Records from a data source
--- START ---

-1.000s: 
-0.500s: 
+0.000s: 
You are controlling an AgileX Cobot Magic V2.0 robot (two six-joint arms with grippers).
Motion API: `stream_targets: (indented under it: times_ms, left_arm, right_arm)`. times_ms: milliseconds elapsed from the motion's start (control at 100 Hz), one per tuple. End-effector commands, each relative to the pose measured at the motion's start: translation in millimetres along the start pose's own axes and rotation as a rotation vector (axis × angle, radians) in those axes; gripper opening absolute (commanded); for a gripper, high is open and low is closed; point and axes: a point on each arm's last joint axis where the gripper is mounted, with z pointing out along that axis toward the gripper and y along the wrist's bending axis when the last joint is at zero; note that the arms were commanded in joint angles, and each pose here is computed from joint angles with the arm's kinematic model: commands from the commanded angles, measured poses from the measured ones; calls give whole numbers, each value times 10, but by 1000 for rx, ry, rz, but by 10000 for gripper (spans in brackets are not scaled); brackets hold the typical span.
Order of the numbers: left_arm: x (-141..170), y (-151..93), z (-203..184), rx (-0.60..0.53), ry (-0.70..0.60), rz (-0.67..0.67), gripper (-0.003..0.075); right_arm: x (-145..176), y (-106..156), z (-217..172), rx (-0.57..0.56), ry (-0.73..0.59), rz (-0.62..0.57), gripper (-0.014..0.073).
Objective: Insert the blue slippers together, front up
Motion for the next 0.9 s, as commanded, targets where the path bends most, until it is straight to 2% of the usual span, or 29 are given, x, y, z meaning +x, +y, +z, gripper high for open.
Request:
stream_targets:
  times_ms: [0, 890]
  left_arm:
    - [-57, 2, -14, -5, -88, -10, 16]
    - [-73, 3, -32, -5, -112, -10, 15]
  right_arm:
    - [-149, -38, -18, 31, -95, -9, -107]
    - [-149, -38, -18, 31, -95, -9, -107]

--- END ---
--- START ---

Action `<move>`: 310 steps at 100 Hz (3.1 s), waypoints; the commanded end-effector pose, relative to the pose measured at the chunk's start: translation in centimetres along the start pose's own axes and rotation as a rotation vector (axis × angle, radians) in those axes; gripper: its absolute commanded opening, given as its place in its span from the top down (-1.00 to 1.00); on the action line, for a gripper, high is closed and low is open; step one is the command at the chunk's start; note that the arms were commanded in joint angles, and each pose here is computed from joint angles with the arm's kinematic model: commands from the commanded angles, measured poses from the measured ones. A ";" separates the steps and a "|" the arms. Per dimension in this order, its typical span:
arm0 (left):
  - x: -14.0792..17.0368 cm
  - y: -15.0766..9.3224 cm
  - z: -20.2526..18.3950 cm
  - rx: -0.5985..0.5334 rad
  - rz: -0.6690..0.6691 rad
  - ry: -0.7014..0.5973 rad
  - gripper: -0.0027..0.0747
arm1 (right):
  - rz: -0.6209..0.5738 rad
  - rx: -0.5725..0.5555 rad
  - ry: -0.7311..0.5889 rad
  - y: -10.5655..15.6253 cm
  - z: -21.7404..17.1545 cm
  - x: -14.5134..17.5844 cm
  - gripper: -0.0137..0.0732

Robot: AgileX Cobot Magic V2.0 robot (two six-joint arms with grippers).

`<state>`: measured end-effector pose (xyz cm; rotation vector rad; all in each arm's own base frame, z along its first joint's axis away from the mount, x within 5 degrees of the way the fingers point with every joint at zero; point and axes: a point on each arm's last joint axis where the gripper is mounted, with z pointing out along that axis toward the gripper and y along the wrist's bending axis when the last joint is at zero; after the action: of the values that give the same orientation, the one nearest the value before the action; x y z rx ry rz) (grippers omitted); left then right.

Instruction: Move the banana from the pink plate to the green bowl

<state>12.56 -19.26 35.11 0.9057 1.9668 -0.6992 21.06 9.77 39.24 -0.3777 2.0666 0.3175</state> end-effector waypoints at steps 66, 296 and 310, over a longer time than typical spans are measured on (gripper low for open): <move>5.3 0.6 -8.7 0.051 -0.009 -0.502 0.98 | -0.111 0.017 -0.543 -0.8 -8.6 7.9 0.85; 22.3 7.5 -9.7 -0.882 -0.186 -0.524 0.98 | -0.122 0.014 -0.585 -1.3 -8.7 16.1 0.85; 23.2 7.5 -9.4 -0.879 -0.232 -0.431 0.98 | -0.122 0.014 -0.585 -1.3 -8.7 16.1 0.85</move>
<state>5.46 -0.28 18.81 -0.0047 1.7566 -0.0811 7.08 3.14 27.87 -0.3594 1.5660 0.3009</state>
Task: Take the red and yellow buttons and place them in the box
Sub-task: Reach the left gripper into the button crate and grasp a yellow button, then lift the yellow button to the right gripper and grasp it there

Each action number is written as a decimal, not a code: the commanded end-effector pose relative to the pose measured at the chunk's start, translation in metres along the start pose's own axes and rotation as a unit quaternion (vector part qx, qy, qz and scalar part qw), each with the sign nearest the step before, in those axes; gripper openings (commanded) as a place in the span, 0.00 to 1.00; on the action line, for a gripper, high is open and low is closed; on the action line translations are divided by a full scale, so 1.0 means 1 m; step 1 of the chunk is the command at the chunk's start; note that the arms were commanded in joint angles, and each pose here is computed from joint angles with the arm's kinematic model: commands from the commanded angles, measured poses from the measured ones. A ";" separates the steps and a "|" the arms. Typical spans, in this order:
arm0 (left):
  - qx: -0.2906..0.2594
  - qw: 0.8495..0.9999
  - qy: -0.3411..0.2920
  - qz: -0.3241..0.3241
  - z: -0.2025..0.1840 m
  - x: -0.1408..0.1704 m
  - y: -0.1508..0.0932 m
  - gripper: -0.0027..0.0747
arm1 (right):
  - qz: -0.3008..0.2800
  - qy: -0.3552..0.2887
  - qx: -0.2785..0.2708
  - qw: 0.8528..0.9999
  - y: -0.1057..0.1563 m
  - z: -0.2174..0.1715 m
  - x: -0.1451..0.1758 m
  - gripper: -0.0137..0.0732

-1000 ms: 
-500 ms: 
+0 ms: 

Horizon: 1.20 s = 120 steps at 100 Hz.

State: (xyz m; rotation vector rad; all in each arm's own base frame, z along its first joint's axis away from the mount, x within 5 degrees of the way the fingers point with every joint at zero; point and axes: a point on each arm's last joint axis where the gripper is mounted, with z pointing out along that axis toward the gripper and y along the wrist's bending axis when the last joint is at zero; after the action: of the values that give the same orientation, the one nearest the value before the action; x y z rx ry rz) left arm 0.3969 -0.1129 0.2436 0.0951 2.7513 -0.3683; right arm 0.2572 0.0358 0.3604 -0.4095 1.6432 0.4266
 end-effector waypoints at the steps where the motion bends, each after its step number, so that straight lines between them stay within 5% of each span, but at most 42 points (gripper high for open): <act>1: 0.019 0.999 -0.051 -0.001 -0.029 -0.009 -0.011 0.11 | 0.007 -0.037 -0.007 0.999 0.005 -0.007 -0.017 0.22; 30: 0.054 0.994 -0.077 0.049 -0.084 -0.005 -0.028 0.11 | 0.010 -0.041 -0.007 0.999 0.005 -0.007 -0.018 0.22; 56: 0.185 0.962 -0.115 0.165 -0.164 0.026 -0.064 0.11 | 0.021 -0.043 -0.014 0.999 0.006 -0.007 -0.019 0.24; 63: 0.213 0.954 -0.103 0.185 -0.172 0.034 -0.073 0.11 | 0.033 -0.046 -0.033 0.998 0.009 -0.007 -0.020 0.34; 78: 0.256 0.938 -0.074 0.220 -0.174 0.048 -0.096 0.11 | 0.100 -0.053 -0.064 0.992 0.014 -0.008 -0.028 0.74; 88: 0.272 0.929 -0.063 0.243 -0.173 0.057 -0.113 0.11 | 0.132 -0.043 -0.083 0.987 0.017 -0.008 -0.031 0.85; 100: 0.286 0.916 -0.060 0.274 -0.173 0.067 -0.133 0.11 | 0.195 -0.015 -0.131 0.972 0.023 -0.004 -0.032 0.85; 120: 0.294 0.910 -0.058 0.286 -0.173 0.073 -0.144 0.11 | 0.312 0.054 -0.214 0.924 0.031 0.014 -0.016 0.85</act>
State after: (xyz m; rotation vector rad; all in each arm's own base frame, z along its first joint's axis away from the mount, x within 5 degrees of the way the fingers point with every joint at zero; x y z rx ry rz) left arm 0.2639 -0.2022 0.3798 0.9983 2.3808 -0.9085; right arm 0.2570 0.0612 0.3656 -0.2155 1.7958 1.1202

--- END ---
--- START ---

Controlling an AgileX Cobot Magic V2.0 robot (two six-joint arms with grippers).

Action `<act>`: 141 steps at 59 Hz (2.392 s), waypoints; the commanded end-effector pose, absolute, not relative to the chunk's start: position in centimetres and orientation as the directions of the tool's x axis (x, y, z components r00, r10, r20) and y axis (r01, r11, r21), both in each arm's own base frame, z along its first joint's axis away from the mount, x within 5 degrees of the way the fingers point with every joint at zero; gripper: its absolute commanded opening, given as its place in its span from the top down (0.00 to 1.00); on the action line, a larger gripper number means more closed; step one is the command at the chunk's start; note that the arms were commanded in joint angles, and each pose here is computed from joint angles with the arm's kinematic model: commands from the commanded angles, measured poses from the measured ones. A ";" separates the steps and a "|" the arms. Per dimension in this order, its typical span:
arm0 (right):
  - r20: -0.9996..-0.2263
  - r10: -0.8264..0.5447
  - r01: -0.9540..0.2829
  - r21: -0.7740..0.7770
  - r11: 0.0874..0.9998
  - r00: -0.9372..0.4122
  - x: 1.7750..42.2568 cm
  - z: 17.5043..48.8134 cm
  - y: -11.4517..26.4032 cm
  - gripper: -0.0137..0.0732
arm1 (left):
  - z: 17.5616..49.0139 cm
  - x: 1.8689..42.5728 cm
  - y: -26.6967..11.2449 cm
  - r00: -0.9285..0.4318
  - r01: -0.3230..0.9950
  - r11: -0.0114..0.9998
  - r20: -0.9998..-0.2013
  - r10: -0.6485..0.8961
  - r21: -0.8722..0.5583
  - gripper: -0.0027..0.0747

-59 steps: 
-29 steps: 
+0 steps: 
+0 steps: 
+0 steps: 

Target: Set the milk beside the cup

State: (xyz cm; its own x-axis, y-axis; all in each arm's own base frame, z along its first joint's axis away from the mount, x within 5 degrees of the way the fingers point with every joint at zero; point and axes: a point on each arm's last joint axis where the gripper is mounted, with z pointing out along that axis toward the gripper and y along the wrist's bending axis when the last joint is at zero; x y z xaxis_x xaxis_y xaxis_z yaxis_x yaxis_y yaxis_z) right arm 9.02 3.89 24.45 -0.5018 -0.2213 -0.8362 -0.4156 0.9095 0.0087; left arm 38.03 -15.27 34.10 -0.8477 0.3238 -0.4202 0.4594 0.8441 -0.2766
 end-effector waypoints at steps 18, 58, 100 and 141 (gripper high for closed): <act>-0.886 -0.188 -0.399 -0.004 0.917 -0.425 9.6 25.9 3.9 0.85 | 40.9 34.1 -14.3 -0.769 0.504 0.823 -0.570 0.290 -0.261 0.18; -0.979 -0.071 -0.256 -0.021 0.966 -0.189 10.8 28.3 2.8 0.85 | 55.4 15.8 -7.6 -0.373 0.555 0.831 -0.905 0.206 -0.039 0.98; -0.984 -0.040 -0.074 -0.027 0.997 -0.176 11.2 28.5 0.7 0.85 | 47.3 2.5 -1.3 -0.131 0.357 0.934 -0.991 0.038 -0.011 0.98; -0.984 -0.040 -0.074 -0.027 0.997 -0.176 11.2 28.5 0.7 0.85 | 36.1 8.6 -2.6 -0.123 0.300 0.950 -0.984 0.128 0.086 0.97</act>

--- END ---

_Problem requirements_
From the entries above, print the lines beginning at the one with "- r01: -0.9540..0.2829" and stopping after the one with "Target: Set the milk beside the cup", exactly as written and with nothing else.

_Result of the task_
  - r01: -0.9540..0.2829
  - r21: -0.7740..0.7770
  - r11: 0.0874..0.9998
  - r00: -0.9372..0.4122
  - x: 1.7750..42.2568 cm
  - z: 17.5043..48.8134 cm
  - y: -11.4517..26.4032 cm
  - gripper: -0.0137..0.0732
arm1 (left):
  - z: 17.5616..49.0139 cm
  - x: 1.8689..42.5728 cm
  - y: -26.6967..11.2449 cm
  - r00: -0.9285..0.4318
  - r01: -0.3230..0.9950
  - r11: -0.0114..0.9998
  - r20: -0.9998..-0.2013
  - r10: -0.6485..0.8961
  - r21: -0.8722..0.5583
  - gripper: -0.0027..0.0747

-59 steps: 
-29 steps: 
+0 steps: 
+0 steps: 
+0 steps: 

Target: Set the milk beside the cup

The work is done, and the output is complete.